**Task:** The answer must be an exact copy of the lines from the one with "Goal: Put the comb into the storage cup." to the last line of the entries below, both included, and must contain no pictures.

Data records:

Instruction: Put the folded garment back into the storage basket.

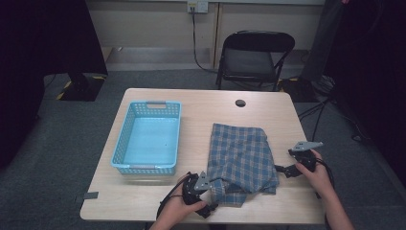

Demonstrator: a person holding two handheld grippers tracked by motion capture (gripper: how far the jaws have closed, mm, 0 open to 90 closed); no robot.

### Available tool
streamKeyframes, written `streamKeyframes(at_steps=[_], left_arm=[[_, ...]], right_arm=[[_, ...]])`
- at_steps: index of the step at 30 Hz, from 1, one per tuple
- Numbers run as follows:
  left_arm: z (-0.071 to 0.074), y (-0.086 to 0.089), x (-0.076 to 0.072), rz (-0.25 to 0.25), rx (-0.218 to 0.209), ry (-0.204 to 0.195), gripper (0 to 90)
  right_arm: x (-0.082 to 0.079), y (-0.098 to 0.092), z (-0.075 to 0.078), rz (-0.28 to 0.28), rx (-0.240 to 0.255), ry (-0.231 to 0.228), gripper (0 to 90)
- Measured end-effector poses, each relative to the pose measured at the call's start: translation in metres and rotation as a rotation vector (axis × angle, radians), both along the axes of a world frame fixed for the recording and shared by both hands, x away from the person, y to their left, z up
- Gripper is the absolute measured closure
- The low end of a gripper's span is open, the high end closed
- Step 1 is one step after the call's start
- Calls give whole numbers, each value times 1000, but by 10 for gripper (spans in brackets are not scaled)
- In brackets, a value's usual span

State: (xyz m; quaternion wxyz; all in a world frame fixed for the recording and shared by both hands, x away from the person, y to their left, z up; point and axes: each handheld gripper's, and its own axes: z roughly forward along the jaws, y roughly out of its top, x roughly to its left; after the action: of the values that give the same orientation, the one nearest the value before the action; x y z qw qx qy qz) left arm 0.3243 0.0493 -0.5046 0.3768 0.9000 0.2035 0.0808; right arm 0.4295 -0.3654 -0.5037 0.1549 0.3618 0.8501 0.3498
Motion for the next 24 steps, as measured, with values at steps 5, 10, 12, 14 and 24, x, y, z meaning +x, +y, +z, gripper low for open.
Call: streamKeyframes(at_steps=[5,10,12,14,24], left_arm=[[0,0,-1,22,-13,8,15],[6,0,-1,59,-62,19,43],[10,1,-1,47,-93,6,39],[13,0,-2,58,-118,-2,35],[20,-6,0,106,-128,-26,43]], right_arm=[[0,0,0,-1,0,0,0],[0,-3,0,-15,1,0,0],[1,-5,1,-34,6,2,16],[1,-6,2,-39,3,1,23],[10,-6,24,-56,59,-68,19]])
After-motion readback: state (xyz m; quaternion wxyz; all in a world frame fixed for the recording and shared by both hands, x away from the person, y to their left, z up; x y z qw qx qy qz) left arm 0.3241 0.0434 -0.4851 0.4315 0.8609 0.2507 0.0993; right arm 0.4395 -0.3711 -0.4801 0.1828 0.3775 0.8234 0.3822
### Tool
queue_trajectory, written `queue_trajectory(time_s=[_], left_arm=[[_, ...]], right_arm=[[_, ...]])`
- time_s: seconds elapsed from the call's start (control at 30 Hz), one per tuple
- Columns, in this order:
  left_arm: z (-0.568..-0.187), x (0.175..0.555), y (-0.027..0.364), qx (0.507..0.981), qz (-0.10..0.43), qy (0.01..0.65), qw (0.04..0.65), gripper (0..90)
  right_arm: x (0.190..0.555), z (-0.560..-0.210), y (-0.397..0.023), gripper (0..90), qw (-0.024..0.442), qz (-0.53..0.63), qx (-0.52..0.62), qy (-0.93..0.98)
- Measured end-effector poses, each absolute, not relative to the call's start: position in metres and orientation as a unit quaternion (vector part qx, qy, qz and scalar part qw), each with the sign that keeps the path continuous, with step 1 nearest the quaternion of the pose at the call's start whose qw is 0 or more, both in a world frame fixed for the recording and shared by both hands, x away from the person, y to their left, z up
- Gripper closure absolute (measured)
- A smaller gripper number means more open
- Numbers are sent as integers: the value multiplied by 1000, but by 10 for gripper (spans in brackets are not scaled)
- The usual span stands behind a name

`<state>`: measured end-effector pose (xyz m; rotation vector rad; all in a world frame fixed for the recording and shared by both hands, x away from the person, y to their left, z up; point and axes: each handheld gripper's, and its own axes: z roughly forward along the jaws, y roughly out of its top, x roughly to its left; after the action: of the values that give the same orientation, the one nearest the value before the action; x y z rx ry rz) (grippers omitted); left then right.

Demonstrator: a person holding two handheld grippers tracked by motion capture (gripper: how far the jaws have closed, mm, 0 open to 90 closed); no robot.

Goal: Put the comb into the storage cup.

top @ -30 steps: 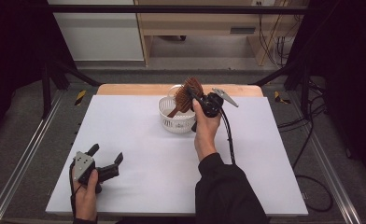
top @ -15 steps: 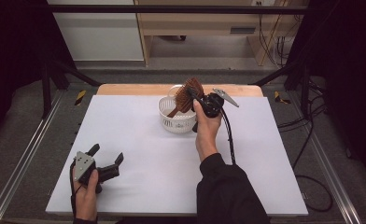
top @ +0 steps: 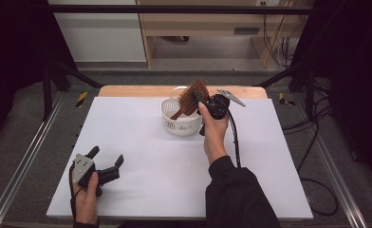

**Solution for this problem:**
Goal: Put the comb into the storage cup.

top @ -30 steps: 
top @ -15 steps: 
top @ +0 steps: 

This exercise has been answered in full.